Predicting software anomalies using machine learning techniques
Document typeConference report
PublisherIEEE Computer Society Publications
Rights accessOpen Access
In this paper, we present a detailed evaluation of a set of well-known Machine Learning classifiers in front of dynamic and non-deterministic software anomalies. The system state prediction is based on monitoring system metrics. This allows software proactive rejuvenation to be triggered automatically. Random Forest approach achieves validation errors less than 1% in comparison to the well-known ML algorithms under avaluation. In order to reduce automatically the number of monitored parameters, needed to predict software anomalies, we analyze Lasso Regularization technique jointly with the Machine Learning classifiers to evaluate how the prediction accuracy could be guaranteed within an acceptable threshold. This allows to reduce drastically (around 60% in the best case) the number of monitoring parameters.
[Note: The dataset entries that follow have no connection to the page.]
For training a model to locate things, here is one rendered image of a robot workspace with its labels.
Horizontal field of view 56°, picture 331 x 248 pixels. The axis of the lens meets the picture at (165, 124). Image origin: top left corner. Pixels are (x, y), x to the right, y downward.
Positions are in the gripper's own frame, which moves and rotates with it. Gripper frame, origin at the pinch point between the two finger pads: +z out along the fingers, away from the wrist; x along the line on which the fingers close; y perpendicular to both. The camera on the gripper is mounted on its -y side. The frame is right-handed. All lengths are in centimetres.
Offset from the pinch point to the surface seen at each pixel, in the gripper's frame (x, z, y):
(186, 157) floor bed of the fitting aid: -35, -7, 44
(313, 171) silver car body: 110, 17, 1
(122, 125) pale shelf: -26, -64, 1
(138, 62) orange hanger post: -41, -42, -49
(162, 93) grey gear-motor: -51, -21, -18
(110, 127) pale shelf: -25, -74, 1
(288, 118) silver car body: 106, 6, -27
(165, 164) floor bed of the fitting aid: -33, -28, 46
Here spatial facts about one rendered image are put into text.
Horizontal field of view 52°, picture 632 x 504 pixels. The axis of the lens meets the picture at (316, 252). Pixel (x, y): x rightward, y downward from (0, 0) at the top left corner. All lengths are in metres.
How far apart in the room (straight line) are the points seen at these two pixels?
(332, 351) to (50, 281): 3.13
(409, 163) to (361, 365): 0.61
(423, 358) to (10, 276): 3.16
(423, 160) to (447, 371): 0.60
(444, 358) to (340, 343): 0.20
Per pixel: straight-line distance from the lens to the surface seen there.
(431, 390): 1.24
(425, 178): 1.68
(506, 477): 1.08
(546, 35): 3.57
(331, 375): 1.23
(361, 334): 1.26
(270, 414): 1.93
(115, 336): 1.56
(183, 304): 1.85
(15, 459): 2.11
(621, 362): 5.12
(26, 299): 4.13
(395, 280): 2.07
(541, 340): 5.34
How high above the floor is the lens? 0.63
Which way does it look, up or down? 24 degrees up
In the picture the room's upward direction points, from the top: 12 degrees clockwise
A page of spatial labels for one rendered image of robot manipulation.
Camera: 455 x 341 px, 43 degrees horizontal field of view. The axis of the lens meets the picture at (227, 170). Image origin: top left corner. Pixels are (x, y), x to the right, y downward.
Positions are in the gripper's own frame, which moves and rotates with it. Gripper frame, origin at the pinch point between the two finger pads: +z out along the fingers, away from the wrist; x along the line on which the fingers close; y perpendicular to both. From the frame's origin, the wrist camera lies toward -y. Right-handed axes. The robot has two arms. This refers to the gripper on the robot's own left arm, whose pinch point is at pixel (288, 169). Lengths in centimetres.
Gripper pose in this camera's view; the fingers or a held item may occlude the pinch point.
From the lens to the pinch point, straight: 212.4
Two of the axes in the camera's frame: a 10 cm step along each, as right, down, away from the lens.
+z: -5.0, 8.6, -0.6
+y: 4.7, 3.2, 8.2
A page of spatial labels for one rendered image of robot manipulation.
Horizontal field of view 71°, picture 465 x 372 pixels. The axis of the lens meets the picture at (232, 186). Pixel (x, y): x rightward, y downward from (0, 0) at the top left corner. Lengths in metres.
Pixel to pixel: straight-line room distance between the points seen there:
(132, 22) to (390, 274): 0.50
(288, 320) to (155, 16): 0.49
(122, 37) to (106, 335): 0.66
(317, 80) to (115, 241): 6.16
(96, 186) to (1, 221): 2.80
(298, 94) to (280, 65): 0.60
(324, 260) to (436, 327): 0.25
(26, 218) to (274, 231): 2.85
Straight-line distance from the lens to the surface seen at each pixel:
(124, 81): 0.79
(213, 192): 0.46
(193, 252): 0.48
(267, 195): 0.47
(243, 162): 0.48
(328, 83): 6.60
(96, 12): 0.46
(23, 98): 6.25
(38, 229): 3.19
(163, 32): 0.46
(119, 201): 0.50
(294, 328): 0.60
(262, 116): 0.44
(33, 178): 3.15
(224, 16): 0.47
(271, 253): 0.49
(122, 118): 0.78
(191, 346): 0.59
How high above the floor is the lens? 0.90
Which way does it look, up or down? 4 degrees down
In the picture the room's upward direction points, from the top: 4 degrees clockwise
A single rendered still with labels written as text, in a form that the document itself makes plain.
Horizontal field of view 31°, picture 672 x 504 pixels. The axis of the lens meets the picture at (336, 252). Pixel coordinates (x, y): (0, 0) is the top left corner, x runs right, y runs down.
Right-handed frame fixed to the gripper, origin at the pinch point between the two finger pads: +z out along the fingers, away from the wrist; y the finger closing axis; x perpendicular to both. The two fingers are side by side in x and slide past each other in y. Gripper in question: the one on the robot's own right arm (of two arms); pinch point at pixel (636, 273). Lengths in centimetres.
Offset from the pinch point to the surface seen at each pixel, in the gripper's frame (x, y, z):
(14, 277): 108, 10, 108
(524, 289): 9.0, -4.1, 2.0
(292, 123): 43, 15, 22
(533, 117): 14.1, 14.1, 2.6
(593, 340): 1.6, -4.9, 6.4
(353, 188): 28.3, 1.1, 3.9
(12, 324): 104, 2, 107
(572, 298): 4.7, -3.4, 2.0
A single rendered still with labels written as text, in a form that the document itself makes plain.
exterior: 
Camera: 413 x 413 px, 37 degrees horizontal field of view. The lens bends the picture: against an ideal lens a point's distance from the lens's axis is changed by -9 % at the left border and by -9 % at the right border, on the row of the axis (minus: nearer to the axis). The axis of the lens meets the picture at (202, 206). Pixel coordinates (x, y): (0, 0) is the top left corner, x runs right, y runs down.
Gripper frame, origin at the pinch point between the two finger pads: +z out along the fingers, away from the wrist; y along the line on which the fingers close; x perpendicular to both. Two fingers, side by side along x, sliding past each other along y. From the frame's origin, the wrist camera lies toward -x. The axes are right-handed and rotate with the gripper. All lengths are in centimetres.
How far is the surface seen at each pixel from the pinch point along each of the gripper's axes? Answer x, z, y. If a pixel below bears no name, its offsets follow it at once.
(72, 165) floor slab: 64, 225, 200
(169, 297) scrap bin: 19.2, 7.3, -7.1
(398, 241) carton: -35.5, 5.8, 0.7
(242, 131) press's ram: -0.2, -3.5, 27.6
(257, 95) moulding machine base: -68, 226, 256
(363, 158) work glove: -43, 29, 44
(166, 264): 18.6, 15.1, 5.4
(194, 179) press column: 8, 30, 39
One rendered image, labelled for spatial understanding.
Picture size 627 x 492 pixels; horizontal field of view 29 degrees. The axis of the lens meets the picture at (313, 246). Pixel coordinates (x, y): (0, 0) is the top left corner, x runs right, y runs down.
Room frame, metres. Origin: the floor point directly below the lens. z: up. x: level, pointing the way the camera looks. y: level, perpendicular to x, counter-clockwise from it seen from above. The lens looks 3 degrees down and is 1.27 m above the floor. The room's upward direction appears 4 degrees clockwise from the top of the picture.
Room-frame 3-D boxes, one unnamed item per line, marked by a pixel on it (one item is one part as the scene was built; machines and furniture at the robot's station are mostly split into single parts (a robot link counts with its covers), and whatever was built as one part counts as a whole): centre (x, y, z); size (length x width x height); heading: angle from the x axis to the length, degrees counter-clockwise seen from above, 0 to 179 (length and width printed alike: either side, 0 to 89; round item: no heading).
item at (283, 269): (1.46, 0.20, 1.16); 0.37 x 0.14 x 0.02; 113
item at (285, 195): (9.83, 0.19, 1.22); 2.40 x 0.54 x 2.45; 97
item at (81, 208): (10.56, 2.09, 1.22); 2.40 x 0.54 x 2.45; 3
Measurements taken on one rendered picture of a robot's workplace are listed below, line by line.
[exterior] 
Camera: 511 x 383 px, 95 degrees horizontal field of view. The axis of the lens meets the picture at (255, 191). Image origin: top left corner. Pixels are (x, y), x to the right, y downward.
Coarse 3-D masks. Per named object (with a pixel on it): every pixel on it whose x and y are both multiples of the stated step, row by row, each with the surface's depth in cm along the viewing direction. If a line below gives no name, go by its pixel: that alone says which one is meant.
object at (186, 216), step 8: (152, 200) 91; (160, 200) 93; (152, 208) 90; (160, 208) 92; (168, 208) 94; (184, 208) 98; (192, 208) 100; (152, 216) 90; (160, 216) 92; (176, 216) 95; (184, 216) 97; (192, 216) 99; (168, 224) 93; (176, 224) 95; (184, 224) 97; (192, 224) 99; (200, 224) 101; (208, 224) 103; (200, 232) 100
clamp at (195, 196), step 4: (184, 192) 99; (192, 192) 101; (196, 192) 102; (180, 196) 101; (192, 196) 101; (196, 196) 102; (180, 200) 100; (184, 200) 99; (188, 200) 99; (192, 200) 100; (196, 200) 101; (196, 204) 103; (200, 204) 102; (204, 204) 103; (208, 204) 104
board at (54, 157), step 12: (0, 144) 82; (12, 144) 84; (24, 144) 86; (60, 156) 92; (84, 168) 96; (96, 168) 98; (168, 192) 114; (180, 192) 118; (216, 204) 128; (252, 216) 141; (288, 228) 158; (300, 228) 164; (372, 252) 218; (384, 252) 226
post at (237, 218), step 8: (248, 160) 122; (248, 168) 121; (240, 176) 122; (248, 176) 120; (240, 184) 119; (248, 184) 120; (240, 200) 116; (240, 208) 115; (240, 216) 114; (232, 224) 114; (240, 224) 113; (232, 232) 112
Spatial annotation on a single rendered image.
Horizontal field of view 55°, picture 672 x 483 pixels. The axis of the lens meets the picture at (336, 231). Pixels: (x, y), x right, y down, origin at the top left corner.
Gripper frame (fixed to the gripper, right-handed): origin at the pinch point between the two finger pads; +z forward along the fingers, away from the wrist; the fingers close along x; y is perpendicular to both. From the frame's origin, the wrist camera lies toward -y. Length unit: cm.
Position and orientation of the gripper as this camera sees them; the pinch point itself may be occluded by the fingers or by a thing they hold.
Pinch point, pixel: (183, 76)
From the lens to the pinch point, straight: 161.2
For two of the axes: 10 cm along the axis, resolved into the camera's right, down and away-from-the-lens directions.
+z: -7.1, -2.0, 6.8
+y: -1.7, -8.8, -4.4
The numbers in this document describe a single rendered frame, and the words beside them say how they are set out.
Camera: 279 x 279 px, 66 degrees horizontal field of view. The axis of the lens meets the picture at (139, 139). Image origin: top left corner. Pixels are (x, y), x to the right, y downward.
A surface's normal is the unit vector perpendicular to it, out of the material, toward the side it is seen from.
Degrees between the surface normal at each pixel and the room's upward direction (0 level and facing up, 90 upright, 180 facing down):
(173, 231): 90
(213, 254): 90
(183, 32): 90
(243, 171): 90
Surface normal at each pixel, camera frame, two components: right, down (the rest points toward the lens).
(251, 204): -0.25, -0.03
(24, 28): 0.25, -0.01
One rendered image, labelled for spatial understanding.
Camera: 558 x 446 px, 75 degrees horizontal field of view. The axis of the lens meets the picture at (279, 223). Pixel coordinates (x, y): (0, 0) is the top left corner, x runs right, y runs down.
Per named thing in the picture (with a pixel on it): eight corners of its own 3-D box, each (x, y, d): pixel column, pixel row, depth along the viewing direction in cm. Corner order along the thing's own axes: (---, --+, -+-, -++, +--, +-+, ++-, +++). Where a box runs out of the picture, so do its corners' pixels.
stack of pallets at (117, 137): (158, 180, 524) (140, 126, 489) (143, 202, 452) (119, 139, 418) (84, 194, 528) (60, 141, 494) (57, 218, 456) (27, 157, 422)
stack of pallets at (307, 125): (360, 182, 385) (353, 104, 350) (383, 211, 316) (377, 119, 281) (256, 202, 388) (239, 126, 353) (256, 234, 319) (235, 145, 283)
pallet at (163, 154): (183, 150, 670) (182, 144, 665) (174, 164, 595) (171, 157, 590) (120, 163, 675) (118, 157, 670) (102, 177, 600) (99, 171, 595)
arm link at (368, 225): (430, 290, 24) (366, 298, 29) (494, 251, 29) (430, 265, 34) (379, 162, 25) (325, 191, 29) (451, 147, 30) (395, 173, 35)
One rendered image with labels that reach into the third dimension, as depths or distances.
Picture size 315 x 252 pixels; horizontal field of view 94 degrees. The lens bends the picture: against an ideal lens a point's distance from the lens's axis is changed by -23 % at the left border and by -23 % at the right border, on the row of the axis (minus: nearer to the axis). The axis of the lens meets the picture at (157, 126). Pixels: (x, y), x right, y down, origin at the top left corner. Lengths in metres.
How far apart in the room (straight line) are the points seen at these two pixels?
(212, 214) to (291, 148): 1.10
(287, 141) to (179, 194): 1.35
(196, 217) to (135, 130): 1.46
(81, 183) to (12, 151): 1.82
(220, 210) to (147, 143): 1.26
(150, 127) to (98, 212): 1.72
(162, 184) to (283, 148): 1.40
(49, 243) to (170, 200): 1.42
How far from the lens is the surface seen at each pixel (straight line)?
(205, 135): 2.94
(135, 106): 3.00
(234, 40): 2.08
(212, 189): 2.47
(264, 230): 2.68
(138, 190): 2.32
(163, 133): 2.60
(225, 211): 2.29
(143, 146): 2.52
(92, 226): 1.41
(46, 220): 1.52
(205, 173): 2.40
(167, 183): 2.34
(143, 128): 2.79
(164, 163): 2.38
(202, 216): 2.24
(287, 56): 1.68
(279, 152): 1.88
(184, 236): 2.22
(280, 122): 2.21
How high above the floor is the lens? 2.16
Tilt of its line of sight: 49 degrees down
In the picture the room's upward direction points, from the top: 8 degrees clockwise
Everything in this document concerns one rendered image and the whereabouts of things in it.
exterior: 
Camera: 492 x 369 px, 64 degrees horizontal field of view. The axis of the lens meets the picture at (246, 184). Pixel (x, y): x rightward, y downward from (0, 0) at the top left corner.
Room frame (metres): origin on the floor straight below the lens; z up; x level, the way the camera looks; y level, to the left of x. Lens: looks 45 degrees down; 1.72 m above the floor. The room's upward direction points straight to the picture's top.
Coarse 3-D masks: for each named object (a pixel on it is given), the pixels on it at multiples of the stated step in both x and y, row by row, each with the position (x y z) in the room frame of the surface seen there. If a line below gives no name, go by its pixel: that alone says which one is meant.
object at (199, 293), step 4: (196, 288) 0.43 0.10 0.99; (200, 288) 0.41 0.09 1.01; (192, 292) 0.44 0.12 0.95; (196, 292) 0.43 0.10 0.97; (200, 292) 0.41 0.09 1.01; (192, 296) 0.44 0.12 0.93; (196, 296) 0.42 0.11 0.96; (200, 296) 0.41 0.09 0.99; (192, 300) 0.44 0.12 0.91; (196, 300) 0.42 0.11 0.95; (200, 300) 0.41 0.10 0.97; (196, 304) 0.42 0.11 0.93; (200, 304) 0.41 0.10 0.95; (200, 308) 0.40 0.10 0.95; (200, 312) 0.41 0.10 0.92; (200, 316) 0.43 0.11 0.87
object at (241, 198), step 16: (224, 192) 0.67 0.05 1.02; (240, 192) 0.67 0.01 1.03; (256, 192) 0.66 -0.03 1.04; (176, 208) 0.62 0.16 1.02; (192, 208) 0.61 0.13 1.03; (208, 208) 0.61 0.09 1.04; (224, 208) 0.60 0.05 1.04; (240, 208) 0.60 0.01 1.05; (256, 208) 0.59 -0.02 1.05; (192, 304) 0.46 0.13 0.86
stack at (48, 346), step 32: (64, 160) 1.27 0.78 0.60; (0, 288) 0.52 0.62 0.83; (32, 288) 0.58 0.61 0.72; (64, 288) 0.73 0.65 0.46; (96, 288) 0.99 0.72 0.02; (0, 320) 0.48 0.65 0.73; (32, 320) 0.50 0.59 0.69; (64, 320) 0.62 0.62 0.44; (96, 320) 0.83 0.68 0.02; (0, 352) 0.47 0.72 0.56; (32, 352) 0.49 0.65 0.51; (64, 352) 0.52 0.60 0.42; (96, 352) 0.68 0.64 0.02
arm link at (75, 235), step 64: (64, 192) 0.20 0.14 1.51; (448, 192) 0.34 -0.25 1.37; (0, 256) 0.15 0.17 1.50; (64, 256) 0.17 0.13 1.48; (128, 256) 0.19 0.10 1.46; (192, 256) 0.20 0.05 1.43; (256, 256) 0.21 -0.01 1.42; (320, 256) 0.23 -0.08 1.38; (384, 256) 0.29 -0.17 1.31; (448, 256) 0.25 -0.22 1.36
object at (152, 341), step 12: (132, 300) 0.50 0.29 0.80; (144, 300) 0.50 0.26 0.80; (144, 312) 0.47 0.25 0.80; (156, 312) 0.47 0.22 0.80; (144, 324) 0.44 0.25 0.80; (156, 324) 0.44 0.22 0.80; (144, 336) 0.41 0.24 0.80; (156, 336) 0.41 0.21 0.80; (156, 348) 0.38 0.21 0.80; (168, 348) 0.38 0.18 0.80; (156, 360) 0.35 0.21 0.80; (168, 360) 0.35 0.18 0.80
The framework, based on ML and Lasso regularization techniques, has been validated using an e-commerce environment with Apache Tomcat server, and MySql database server.
CitationAlonso, J.; Belanche, Ll.; Avresky, D. Predicting software anomalies using machine learning techniques. A: IEEE International Symposium on Network Computing and Applications. "2011 IEEE International symposium on network computing and applications, NCA 2011: 25-27 August 2011, Cambridge, Massachusetts, US: proceedings". IEEE Computer Society Publications, 2011, p. 163-170.